**WHAT NEEDS TO BE DONE:**
Copy out the data line by line exactly, from its start to the line bearing "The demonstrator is", inclusive.

Top of GIVEN DATA

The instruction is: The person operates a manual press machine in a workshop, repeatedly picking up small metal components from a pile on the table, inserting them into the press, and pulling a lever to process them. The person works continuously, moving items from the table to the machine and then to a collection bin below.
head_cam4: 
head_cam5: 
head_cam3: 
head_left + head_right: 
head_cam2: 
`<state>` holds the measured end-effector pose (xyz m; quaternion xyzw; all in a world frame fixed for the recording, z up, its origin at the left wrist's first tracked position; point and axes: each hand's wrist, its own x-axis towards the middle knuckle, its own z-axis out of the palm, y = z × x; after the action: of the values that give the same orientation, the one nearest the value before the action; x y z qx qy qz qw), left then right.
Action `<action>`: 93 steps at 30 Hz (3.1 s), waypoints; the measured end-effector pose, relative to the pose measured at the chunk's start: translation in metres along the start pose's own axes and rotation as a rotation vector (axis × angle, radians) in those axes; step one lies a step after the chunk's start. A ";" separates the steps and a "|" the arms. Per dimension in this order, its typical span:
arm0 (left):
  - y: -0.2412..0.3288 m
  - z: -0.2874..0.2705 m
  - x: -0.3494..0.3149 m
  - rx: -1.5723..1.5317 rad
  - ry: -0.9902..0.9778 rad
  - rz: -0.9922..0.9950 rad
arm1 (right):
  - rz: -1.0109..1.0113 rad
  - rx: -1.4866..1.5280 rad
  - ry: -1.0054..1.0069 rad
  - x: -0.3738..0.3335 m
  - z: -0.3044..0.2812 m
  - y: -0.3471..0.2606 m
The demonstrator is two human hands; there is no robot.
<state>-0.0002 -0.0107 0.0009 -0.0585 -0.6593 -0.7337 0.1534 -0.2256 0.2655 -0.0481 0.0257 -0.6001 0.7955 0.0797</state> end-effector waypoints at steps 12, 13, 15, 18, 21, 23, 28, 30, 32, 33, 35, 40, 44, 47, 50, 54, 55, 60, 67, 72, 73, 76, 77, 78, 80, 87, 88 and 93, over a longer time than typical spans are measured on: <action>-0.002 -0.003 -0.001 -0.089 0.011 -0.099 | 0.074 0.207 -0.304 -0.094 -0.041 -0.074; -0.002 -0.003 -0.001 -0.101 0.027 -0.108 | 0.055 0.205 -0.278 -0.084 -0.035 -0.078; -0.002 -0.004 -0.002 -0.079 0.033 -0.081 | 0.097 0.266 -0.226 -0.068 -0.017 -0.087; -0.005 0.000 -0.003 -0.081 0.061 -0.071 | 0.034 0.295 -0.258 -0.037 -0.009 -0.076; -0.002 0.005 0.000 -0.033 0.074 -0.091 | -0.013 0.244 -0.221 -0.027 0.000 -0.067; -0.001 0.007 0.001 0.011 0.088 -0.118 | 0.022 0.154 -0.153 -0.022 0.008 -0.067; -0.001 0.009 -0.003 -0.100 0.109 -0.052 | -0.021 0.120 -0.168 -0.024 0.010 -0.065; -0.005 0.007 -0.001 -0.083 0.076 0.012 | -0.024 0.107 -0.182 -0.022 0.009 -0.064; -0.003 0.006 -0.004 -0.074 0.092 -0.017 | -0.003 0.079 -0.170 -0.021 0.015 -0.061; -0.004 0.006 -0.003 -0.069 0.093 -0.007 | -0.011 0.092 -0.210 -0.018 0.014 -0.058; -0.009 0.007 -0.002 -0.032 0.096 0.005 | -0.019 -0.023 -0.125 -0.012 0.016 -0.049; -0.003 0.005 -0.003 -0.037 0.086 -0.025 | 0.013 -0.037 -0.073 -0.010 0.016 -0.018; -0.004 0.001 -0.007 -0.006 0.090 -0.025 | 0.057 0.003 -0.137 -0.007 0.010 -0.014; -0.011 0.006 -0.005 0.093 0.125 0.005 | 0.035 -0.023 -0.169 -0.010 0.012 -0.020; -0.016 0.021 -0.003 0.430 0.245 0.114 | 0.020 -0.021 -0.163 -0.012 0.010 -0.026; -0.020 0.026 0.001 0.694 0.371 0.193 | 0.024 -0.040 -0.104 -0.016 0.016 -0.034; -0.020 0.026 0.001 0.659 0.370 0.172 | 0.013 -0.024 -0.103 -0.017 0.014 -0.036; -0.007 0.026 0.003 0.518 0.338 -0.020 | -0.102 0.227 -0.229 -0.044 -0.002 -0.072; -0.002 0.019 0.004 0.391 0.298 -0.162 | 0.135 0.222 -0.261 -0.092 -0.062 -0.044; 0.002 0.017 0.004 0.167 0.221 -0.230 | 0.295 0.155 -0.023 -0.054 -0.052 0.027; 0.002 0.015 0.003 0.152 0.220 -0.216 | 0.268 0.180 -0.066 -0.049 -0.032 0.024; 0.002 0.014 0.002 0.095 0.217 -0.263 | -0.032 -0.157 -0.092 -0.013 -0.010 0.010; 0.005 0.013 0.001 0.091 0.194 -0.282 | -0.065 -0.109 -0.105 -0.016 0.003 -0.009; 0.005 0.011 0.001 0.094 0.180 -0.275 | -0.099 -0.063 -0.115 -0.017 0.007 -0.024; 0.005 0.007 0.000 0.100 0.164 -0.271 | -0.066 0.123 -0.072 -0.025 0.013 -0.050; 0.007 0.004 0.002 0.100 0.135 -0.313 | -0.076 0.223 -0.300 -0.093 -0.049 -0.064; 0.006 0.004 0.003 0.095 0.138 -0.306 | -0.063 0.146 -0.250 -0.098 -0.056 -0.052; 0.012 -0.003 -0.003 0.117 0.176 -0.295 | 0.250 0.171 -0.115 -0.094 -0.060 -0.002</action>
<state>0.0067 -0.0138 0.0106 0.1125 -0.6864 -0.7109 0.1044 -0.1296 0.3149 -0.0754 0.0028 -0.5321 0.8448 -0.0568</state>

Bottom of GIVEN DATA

**TASK SOLUTION:**
The instruction is: The person operates a manual press machine in a workshop, repeatedly picking up small metal components from a pile on the table, inserting them into the press, and pulling a lever to process them. The person works continuously, moving items from the table to the machine and then to a collection bin below.
head_cam4: 
head_cam5: 
head_cam3: 
head_left + head_right: 
head_cam2: 
`<state>` holds the measured end-effector pose (xyz m; quaternion xyzw; all in a world frame fixed for the recording, z up, its origin at the left wrist's first tracked position; point and axes: each hand's wrist, its own x-axis towards the middle knuckle, its own z-axis out of the palm, y = z × x; after the action: of the values that give the same orientation, the one nearest the value before the action; x y z qx qy qz qw), left then right.
Action `<action>`: 93 steps at 30 Hz (3.1 s), waypoints; the measured end-effector pose, relative to the pose measured at the chunk's start: translation in metres along the start pose's own axes and rotation as a rotation vector (axis × angle, radians) in those axes; step one lies a step after the chunk's start. A ";" separates the steps and a "|" the arms. Per dimension in this order, its typical span:
arm0 (left):
  - y: -0.2412..0.3288 m
  - z: -0.2874..0.2705 m
  - x: -0.3494..0.3149 m
  - rx: -1.5723..1.5317 rad
  - ry: -0.9902..0.9778 rad
  - rz: -0.9922..0.9950 rad
arm1 (right):
  - rz: -1.0109..1.0113 rad
  - rx: -1.4866..1.5280 rad
  - ry: -1.0054..1.0069 rad
  - x: -0.3738..0.3335 m
  - z: -0.3044..0.2812 m
  - y: -0.3471..0.2606 m
The demonstrator is two human hands; there is no robot.

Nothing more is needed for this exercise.